= DIRECTIONS FOR THIS TASK =
Beginning with the first line, copy out each line of the material until the line containing "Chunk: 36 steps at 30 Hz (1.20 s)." has been copied as well.

↓↓↓

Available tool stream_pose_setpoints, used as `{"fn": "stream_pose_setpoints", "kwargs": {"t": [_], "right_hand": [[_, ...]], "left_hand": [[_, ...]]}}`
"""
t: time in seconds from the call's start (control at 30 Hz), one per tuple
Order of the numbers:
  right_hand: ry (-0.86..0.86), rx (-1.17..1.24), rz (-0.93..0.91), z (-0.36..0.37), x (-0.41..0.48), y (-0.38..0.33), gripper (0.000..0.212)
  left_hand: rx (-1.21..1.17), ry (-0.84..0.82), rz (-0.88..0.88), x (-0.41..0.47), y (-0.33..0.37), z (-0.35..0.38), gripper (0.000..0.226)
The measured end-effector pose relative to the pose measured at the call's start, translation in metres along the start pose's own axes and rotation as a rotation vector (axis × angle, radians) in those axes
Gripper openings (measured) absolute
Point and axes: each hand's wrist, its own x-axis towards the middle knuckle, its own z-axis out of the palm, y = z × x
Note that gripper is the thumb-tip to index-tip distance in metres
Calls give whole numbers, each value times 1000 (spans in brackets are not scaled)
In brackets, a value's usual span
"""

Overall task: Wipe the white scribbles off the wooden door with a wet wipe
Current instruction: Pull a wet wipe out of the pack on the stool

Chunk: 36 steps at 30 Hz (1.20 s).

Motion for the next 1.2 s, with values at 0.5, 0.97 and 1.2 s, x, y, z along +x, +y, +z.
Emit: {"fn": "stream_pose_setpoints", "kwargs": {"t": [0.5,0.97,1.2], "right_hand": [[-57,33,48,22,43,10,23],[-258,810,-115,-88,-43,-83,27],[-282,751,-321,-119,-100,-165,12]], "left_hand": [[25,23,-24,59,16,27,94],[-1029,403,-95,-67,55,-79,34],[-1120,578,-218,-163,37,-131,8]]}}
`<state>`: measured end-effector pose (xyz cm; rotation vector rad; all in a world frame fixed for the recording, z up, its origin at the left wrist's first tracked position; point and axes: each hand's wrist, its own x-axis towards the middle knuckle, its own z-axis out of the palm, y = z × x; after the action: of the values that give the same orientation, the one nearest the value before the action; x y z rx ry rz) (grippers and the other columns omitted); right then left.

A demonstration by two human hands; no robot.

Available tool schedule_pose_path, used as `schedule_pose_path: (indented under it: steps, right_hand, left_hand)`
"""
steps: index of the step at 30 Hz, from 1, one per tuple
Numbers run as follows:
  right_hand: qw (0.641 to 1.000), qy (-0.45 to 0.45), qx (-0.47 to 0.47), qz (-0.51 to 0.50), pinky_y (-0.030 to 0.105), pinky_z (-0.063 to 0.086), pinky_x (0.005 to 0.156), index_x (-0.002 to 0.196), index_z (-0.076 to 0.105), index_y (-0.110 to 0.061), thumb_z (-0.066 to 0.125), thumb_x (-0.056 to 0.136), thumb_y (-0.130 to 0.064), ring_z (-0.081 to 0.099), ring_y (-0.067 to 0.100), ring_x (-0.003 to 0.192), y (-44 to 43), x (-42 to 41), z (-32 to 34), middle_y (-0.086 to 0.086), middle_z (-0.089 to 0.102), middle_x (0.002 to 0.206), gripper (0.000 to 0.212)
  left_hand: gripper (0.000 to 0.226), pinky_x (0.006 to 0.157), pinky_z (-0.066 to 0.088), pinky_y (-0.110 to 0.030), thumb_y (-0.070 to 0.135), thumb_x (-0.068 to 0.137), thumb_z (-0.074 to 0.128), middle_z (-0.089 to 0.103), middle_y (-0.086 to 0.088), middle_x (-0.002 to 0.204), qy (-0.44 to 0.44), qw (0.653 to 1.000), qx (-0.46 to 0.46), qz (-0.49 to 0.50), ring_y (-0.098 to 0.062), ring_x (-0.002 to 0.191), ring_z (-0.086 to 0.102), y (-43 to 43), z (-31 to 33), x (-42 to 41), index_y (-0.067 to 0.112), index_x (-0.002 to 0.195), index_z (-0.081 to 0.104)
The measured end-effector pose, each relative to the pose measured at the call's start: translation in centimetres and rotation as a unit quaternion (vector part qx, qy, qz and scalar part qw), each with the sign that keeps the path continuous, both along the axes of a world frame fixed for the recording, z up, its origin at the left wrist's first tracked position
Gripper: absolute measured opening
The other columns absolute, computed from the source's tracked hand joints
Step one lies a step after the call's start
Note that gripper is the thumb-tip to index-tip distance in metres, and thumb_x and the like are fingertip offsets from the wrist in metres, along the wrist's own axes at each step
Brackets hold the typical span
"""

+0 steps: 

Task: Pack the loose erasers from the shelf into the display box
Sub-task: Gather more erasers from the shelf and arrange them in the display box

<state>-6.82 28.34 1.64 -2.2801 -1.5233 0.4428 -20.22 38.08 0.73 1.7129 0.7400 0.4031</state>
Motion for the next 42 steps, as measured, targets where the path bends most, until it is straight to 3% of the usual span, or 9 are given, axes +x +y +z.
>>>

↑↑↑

= RESPONSE FOR THIS EXERCISE =
Available tool stream_pose_setpoints, used as `{"fn": "stream_pose_setpoints", "kwargs": {"t": [_], "right_hand": [[_, ...]], "left_hand": [[_, ...]]}}`
"""
t: time in seconds from the call's start (control at 30 Hz), one per tuple
Order of the numbers:
  right_hand: ry (-0.86..0.86), rx (-1.17..1.24), rz (-0.93..0.91), z (-0.36..0.37), x (-0.41..0.48), y (-0.38..0.33), gripper (0.000..0.212)
  left_hand: rx (-1.21..1.17), ry (-0.84..0.82), rz (-0.88..0.88), x (-0.41..0.47), y (-0.33..0.37), z (-0.35..0.38), gripper (0.000..0.226)
The measured end-effector pose relative to the pose measured at the call's start, translation in metres along the start pose's own axes and rotation as a rotation vector (axis × angle, radians) in those axes
Gripper openings (measured) absolute
Point and axes: each hand's wrist, its own x-axis towards the middle knuckle, its own z-axis out of the palm, y = z × x
Note that gripper is the thumb-tip to index-tip distance in metres
Calls give whole numbers, each value times 1000 (spans in brackets are not scaled)
In brackets, a value's usual span
"""

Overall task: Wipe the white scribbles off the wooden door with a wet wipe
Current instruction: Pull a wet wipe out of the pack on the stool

Chunk: 36 steps at 30 Hz (1.20 s).

The answer requires no further additions.